Well, if they're not I was a bad child all my growing up years.  (Sorry, Mr. Woodhouse.)

10. What is your reaction when you hear that an acquaintance (e.g. A lady at Church) of yours loves Jane Austen?

Hmm...I guess I get excited.  It's always fun to find someone who likes what you like.  And then, of course, if I'm feeling talkative (or if politeness simply requires it) I'll start asking them questions about which books/movies they like best.  Those are usually fun conversations.

11. Who writes better letters, Mr. Darcy or Captain Wentworth? (If you forgot what the letters were, shame on you, instead tell me if you prefer Strawberries to Chocolate or not.)

I don't know.  They're so vastly different.  Let's go with a tie.  (Yes, that was a cop-out.)

12. Which Jane Austen heroine do you relate the least to?

I don't know.  Marianne.  She walks too much.  (Okay, so that was another cop-out.  But look, it's getting very late here.  You can't expect my brain to be working at this time of night.  Poor little brain.)

13. What's your favourite Jane Austen house (from one of the movies)?

Longbourn.  It's the most familiar, being the one I've visited the most.  Thinking about it now gives me a wonderful nostalgic feeling.

14. What's your favourite Jane Austen dress (from one of the movies)?
I really like this dress of Jane's from Emma 2009.  White dresses with dainty blue trimming always give me a thrill (or at least this one does...not sure if I've seen any others).

The back of the dress is lovely.  And also, look at the sleeves.  Aren't they cool?

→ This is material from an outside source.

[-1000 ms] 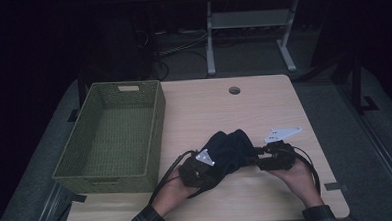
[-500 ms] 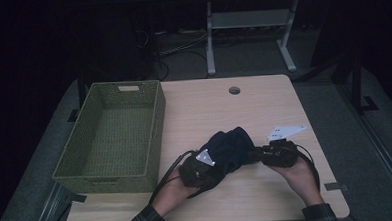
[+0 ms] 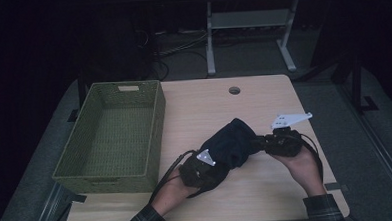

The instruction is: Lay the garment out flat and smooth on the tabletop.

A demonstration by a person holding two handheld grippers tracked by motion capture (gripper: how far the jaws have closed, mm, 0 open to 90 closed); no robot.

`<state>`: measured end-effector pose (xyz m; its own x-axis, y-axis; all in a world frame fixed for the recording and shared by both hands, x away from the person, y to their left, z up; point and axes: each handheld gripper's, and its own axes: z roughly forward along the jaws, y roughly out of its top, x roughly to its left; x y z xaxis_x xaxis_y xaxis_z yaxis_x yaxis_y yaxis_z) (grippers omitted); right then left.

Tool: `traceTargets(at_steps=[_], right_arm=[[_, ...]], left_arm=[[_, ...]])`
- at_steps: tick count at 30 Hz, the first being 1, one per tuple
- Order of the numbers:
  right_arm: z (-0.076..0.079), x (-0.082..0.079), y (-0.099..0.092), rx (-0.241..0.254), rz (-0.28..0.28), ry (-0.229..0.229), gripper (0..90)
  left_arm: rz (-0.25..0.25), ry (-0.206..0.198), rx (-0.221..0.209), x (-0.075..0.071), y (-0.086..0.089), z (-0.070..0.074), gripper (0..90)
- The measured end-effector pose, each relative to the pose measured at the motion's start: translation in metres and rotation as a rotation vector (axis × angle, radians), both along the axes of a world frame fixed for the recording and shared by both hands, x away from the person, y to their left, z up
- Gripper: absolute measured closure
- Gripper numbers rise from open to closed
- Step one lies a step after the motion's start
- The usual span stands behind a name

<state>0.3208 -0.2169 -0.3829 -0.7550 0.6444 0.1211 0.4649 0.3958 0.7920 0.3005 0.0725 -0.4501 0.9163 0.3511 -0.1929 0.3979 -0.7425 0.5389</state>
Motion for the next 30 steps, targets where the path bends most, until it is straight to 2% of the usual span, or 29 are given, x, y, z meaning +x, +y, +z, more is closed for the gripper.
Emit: traceTargets(at_steps=[6,16,24,25,29,30], right_arm=[[0.022,0.010,-0.005,-0.016,-0.039,-0.026,78.6],[0.047,0.031,-0.007,-0.030,-0.092,-0.049,79.1],[0.054,0.049,-0.004,-0.045,-0.118,-0.058,79.2],[0.054,0.056,-0.003,-0.047,-0.126,-0.061,79.2],[0.054,0.065,0.000,-0.051,-0.138,-0.053,79.2],[0.053,0.073,0.001,-0.059,-0.140,-0.052,79.2]], left_arm=[[-0.009,0.007,0.002,0.000,-0.001,0.000,90.0],[-0.020,0.017,0.001,0.000,-0.001,0.000,90.0],[-0.027,0.021,0.001,0.000,-0.002,0.000,90.0],[-0.028,0.021,0.001,0.000,-0.002,0.000,90.0],[-0.029,0.024,0.001,0.000,-0.002,0.000,90.0],[-0.033,0.023,0.004,0.000,-0.002,0.001,90.0]])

15. Can you turn off lit candles with your fingers?
I have not tried this yet, but I believe I could...that is, if I had some water to wet my fingers.  I wouldn't try it otherwise, you know, because that would be silly, and even Mr. Darcy wouldn't do that.
Thank you for the tag, Naomi!   
And thank you all for reading my answers!  I'm afraid I got a little silly on some of them, but let's just blame it on the lateness of the hour and call it a night, shall we?  (By the way, you may congratulate me.  It is now 12:07!  I completed this post at the tremendous speed of one hour and 24 minutes!  ...27, rather.  It just took me three minutes to write that last sentence.)